Daniel Gross thinks the Democrats may do better in 2010 than you think. But he has a caveat:

Yale economist Ray Fair has developed a relatively simple and highly accurate economic model for predicting what percentage of the total vote parties will receive in presidential and congressional elections. It relies on inflation and economic growth over the seven quarters before the election. Fair, who has a somewhat optimistic take on growth for 2010, says Democrats are likely to get a 51.6 percent voting share this fall. "The Democrats are not going to gain seats, but it doesn't look like there will be anything like a disaster."
One caveat: high unemployment and housing—factors not considered in Fair's model—may play an outsize role in people's feelings about the economy.

I think this caveat wipes out much of the power of his argument.
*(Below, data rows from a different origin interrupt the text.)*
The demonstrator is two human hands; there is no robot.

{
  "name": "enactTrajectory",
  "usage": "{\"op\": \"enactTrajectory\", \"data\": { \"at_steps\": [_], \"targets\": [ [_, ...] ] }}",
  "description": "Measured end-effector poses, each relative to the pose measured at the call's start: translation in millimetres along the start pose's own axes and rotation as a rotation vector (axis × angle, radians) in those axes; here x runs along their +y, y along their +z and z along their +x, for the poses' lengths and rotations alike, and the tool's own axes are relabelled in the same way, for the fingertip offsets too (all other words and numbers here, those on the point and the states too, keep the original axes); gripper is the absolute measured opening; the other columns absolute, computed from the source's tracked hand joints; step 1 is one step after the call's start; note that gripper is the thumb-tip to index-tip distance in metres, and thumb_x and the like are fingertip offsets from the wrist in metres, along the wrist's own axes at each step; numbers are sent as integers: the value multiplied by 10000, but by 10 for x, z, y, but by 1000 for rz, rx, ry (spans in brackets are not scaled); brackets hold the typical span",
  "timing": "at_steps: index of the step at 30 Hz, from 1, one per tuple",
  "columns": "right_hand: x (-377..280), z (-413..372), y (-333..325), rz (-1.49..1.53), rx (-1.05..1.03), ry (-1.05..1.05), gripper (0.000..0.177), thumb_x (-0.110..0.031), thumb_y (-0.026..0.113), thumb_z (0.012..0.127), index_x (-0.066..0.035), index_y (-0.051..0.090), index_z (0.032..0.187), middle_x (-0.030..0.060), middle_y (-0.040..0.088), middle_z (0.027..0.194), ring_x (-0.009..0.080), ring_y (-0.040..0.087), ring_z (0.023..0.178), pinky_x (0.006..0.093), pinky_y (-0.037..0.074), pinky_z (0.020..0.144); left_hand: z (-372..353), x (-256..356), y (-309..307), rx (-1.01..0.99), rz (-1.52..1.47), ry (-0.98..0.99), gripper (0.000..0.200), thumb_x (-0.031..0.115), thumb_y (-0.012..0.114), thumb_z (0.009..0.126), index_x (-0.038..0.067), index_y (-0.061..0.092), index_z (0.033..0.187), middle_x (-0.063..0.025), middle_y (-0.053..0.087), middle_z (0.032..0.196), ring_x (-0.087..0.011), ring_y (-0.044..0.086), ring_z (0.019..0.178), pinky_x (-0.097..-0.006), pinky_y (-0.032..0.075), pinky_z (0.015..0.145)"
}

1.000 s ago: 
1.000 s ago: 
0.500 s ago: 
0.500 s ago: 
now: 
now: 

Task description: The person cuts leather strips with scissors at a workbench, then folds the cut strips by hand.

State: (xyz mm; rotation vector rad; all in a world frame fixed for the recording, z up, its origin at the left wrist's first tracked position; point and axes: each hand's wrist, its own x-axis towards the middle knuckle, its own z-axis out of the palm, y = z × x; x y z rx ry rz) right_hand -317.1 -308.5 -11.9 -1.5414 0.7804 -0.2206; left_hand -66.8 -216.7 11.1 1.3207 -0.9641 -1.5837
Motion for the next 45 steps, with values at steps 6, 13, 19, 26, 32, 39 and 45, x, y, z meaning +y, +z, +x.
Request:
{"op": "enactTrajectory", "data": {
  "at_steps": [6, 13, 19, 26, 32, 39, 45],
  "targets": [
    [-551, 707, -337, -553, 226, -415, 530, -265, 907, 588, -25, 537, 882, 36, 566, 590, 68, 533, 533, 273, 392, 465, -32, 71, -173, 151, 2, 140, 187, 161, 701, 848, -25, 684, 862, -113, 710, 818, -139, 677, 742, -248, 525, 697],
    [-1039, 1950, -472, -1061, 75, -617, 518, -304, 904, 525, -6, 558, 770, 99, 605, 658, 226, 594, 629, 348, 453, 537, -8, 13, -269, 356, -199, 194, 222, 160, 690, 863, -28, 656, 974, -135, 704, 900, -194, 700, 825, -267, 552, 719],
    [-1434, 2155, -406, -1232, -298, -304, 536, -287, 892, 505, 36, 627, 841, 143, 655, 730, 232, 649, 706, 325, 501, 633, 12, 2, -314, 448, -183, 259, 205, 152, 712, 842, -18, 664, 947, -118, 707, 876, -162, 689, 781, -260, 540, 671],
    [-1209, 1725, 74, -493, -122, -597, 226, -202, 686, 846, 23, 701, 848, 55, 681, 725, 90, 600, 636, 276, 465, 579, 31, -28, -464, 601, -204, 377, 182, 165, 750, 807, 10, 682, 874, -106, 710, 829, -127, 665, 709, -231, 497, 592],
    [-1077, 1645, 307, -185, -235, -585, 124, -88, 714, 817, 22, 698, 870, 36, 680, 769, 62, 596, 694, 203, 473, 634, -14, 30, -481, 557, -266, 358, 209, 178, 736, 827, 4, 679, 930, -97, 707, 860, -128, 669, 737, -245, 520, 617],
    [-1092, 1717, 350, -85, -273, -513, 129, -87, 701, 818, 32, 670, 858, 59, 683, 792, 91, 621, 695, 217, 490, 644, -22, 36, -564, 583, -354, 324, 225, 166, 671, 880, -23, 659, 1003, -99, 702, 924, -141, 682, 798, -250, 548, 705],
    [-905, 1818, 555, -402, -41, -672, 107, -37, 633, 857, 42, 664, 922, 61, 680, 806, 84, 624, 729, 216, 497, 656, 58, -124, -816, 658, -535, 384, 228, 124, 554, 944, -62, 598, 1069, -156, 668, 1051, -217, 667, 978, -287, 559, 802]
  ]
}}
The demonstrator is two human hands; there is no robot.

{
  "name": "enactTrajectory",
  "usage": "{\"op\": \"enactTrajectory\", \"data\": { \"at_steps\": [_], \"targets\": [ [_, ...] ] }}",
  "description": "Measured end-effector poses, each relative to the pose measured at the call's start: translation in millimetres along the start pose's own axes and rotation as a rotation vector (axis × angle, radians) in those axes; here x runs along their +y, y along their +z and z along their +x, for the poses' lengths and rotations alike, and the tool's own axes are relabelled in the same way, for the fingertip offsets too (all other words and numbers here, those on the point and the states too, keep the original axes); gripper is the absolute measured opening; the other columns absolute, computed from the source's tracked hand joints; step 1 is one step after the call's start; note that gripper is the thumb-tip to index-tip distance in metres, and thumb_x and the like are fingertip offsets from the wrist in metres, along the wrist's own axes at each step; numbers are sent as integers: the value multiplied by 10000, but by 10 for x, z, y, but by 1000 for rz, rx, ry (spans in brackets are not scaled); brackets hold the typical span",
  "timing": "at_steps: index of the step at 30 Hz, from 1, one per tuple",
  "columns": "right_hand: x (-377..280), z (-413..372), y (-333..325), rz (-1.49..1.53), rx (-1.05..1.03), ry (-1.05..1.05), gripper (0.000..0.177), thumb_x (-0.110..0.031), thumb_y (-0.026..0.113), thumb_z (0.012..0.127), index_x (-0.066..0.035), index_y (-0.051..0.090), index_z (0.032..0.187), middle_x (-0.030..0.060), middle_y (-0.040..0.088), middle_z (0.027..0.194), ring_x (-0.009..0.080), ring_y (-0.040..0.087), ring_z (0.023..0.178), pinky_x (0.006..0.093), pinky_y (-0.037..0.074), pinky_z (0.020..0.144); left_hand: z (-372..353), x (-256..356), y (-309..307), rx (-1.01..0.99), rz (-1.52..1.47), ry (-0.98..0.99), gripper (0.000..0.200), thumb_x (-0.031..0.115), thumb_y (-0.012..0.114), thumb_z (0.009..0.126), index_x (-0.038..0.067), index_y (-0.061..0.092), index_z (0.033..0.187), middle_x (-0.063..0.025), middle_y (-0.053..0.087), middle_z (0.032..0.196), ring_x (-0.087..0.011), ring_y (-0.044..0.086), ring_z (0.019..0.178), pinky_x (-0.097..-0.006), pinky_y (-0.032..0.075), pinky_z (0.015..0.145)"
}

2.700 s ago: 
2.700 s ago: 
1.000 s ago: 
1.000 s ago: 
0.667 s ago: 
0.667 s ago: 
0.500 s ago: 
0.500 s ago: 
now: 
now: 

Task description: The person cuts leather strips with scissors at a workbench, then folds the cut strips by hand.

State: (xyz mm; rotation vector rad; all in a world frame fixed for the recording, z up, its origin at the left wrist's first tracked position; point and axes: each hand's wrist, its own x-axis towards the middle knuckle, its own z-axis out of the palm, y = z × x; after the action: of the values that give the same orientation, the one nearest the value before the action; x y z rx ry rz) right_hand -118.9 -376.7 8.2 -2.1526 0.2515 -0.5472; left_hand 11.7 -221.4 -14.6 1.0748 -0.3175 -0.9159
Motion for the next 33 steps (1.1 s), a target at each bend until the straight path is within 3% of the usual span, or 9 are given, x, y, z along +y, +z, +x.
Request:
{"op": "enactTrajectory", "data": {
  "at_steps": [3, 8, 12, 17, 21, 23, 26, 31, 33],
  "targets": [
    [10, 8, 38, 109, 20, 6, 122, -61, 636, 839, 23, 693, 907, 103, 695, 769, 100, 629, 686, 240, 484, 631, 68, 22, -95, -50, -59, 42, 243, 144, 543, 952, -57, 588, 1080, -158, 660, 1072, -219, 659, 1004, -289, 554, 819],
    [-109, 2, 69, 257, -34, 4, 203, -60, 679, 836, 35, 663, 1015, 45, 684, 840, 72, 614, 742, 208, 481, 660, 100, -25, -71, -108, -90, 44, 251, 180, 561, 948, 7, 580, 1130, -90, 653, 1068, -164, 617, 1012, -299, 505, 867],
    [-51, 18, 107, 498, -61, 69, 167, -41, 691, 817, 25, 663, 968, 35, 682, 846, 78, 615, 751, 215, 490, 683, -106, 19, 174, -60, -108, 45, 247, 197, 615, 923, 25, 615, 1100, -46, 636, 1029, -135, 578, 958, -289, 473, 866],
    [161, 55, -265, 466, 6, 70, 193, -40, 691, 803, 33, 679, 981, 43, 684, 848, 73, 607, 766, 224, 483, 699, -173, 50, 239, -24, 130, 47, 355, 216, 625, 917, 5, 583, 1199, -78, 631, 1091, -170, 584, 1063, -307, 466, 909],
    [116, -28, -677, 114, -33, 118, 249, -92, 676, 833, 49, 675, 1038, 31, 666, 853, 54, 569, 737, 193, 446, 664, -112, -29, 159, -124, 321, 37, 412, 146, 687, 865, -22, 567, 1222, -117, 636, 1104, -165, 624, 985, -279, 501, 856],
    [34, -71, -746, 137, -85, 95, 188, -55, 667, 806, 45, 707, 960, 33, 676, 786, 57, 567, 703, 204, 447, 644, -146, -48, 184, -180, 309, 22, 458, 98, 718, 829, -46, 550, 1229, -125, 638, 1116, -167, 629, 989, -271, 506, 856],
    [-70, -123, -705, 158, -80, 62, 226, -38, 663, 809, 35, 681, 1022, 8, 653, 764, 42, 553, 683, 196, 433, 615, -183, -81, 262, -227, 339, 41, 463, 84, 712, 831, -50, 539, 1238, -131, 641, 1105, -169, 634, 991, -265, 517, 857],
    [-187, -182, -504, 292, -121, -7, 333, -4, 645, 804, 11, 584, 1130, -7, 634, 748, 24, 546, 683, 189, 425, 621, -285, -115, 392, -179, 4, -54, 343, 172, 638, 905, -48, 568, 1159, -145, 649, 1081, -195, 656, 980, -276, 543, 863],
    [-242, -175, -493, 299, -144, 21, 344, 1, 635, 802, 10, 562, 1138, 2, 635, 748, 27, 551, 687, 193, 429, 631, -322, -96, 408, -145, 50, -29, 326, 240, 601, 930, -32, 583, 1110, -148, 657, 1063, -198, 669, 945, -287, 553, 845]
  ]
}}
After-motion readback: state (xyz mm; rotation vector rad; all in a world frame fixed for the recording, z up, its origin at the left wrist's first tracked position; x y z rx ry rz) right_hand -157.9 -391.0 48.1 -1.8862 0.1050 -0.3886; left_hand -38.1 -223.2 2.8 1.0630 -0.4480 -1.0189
In normal times, economic growth is a decent proxy for "economic well-being." But when you're climbing out of the worst economic crisis since the Depression, a normal rate of growth isn't going to feel like prosperity. Moreover, the last two economic expansions featured excruciatingly slow job growth at the outset. And the last recovery basically saw no wage gains at all. That is, the historic link between overall economic growth and prosperity for most people has been severed. So I have a hard time seeing the economy being anything but a huge drag for Democrats -- and, consequently, major Republican gains.